* What to produce
Write out the records again exactly and exclude the pictures.

* Exercise materials
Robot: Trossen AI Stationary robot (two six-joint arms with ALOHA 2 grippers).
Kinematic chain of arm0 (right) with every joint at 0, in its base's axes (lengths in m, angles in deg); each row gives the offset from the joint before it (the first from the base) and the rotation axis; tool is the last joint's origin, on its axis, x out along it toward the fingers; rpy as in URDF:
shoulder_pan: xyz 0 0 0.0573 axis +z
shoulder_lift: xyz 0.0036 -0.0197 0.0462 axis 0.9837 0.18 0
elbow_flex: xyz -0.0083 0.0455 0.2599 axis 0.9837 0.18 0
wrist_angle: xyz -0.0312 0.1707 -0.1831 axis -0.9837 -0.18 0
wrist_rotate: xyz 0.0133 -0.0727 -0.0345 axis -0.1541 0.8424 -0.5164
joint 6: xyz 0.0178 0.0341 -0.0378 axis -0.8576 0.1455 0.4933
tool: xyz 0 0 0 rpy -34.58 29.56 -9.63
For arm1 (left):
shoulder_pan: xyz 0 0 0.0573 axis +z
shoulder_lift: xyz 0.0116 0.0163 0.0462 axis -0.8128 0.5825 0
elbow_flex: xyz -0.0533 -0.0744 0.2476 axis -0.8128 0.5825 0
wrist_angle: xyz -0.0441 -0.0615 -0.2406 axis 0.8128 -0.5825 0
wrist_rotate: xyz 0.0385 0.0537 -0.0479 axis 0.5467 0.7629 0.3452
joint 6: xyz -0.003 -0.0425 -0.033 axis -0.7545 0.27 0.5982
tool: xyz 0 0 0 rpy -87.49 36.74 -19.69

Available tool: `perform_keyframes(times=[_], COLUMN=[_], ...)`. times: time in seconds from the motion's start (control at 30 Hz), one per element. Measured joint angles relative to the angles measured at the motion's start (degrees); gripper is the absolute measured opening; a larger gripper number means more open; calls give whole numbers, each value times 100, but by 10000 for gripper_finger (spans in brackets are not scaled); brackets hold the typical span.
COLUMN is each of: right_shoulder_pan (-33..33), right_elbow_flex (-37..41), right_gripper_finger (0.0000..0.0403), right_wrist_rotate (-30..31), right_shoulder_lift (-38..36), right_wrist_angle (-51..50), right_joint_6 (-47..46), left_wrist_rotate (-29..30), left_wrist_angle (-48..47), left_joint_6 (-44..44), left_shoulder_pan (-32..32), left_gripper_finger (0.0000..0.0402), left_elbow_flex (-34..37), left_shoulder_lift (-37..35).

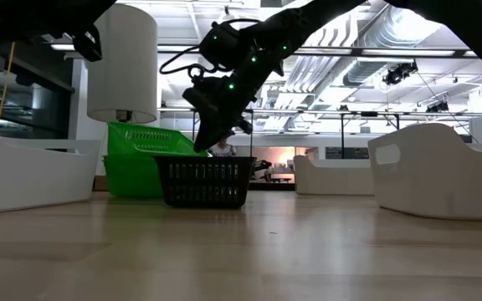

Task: Stack baskets by color
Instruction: Stack the bottom green bin on the top green bin

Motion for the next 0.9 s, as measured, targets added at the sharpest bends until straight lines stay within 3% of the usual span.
perform_keyframes(times=[0.47,0.73,0.9], right_shoulder_pan=[-25,-172,-249], right_elbow_flex=[0,-53,-624], right_gripper_finger=[2,1,1], right_wrist_rotate=[-51,-334,-555], right_shoulder_lift=[-337,-734,-701], right_wrist_angle=[-39,-985,-1632], right_joint_6=[32,123,190], left_wrist_rotate=[-2,30,127], left_wrist_angle=[1,3,3], left_joint_6=[-1,-1,-26], left_shoulder_pan=[0,-2,-2], left_gripper_finger=[0,0,0], left_elbow_flex=[0,0,0], left_shoulder_lift=[0,1,2])
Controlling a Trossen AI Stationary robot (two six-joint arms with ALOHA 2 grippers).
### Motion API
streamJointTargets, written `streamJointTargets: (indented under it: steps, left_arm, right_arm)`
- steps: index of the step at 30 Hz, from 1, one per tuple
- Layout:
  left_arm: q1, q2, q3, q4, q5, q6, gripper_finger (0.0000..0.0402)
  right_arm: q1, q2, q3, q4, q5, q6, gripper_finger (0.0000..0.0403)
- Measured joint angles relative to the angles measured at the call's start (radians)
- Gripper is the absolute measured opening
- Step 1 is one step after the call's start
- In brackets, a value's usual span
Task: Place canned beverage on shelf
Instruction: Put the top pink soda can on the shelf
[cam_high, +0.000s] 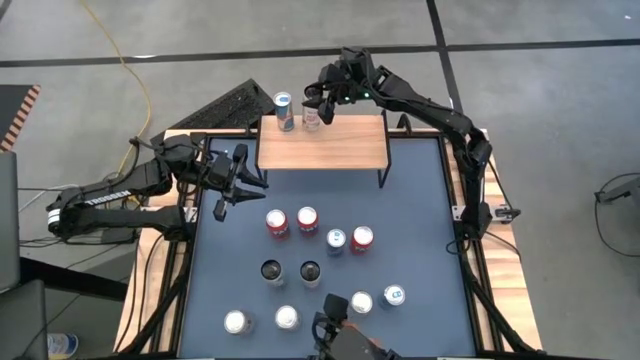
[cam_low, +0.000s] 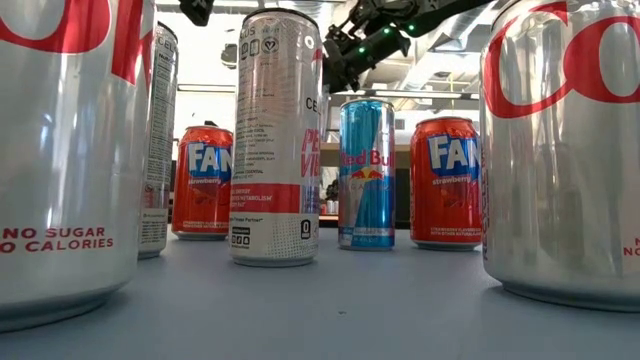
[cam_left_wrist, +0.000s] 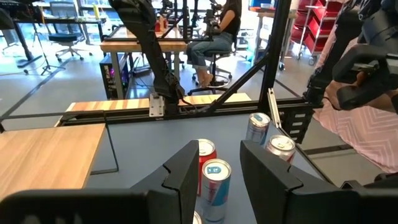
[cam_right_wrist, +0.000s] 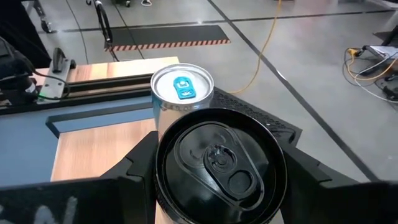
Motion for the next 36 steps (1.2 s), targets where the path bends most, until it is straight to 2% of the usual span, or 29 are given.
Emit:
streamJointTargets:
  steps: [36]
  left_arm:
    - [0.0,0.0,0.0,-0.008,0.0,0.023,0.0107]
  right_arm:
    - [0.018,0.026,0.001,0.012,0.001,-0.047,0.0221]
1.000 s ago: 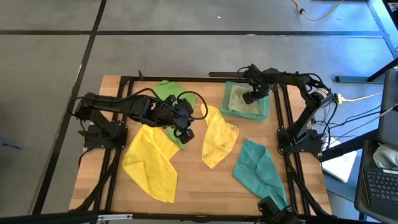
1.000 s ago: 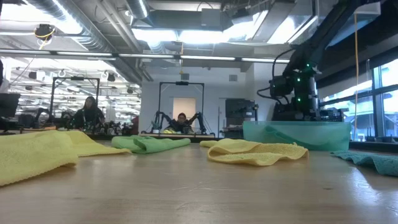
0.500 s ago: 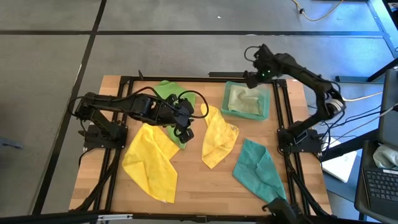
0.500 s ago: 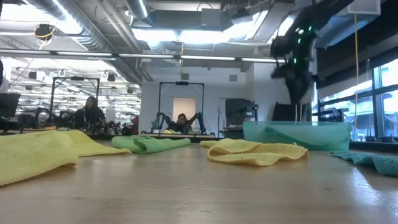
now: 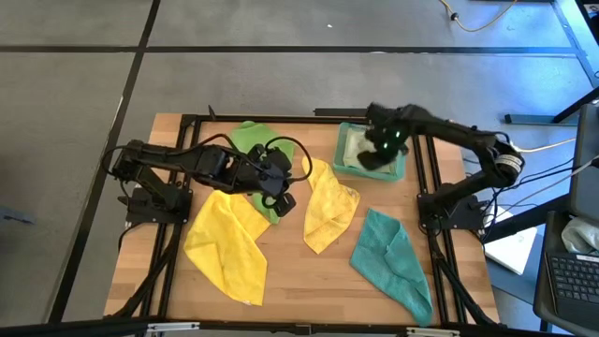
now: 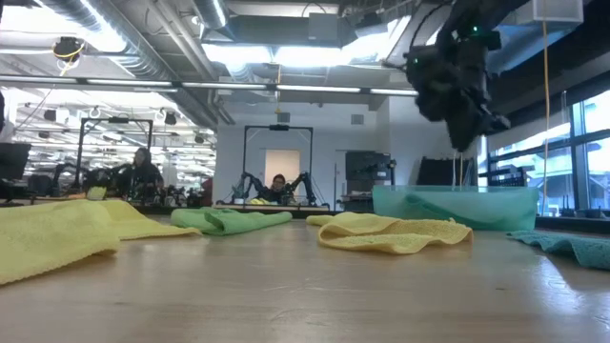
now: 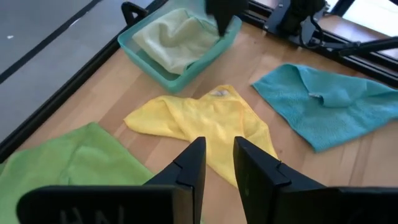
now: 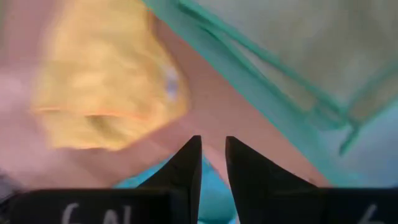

* Exercise response
Robot: Trossen AI Stationary robot (two six-joint arms with ALOHA 2 grippers).
Kinematic chain of arm0 (right) with every joint at 0, in its base's axes (lengths in m, angles in deg); each row gives the offset from the joint before it (the first from the base) and the rotation axis; tool is the last joint's origin, on its axis, x out along it toward the fingers; rpy as in URDF:
shoulder_pan: xyz 0 0 0.0573 axis +z
shoulder_lift: xyz 0.0036 -0.0197 0.0462 axis 0.9837 0.18 0
elbow_flex: xyz -0.0083 0.0455 0.2599 axis 0.9837 0.18 0
wrist_angle: xyz -0.0312 0.1707 -0.1831 axis -0.9837 -0.18 0
wrist_rotate: xyz 0.0133 -0.0727 -0.0345 axis -0.1541 0.8424 -0.5164
joint 6: xyz 0.0178 0.0341 -0.0378 axis -0.8576 0.1455 0.4933
tool: xyz 0 0 0 rpy -34.58 29.56 -9.63
For arm1 (left):
shoulder_pan: xyz 0 0 0.0573 axis +z
shoulder_lift: xyz 0.0116 0.0163 0.0462 axis -0.8128 0.5825 0
elbow_flex: xyz -0.0533 -0.0744 0.2476 axis -0.8128 0.5825 0
wrist_angle: xyz -0.0441 -0.0615 -0.2406 axis 0.8128 -0.5825 0
wrist_rotate: xyz 0.0385 0.0537 -0.0479 axis 0.5467 0.7629 0.3452
joint 6: xyz -0.003 -0.0425 -0.033 axis -0.7545 0.27 0.5982
tool: xyz 0 0 0 rpy -87.49 36.74 -19.69

Available tool: `perform_keyframes(times=[_], COLUMN=[_], ...)`. times: time in seconds from the motion's start (control at 30 Hz), one per element. Measured joint angles relative to the angles measured at the motion's start (degrees); gripper is the absolute measured opening; a larger gripper number means more open; calls give whole numbers, each value times 100, but by 10000 for gripper_finger (spans in brackets are not scaled); brackets hold the typical span.
COLUMN is each of: right_shoulder_pan (-33..33), right_elbow_flex (-37..41), right_gripper_finger (0.0000..0.0403), right_wrist_rotate (-30..31), right_shoulder_lift (-38..36), right_wrist_angle (-51..50), right_joint_6 (-47..46), left_wrist_rotate (-29..30), left_wrist_angle (-48..47), left_joint_6 (-44..44), left_shoulder_pan (-32..32), left_gripper_finger (0.0000..0.0402), left_elbow_flex (-34..37), left_shoulder_lift (-37..35).


Task: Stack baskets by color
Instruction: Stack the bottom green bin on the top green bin

Motion for the next 0.9 s, as measured, targets added at the sharpest bends until straight lines stay within 3% of the usual span.
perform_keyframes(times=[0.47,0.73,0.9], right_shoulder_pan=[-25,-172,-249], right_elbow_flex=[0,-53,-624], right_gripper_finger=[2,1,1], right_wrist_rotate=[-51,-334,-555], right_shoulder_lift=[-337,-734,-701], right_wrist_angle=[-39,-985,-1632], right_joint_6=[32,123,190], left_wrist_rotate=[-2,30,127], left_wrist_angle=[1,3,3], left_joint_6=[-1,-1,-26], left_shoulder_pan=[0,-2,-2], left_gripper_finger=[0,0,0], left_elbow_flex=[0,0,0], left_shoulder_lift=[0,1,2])
Controlling a Trossen AI Stationary robot (two six-joint arms with ALOHA 2 grippers).
### Motion API
streamJointTargets, written `streamJointTargets: (indented under it: steps, left_arm, right_arm)`
- steps: index of the step at 30 Hz, from 1, one per tuple
- Layout:
  left_arm: q1, q2, q3, q4, q5, q6, gripper_finger (0.0000..0.0402)
  right_arm: q1, q2, q3, q4, q5, q6, gripper_finger (0.0000..0.0403)
- Measured joint angles relative to the angles measured at the call's start (radians)
- Gripper is the absolute measured opening
- Step 1 is one step after the call's start
- In brackets, a value's usual span
Task: Place canned beverage on shelf
Instruction: Put the top pink soda can on the shelf
[cam_high, +0.000s] 
[cam_low, +0.000s] 
[cam_left_wrist, +0.000s] 
[cam_right_wrist, +0.000s] 
Motion for the next 36 steps (1.2 s), targets where the path bends most, until it is straight to 2% of the usual span, or 29 are given.
Emit:
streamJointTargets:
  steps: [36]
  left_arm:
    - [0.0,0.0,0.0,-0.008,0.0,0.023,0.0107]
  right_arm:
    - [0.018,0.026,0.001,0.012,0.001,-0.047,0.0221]
1.000 s ago: 
1.000 s ago: 
0.500 s ago: 
0.500 s ago: 
now: 
now: 
now: 
now: 

No more work remains on this exercise.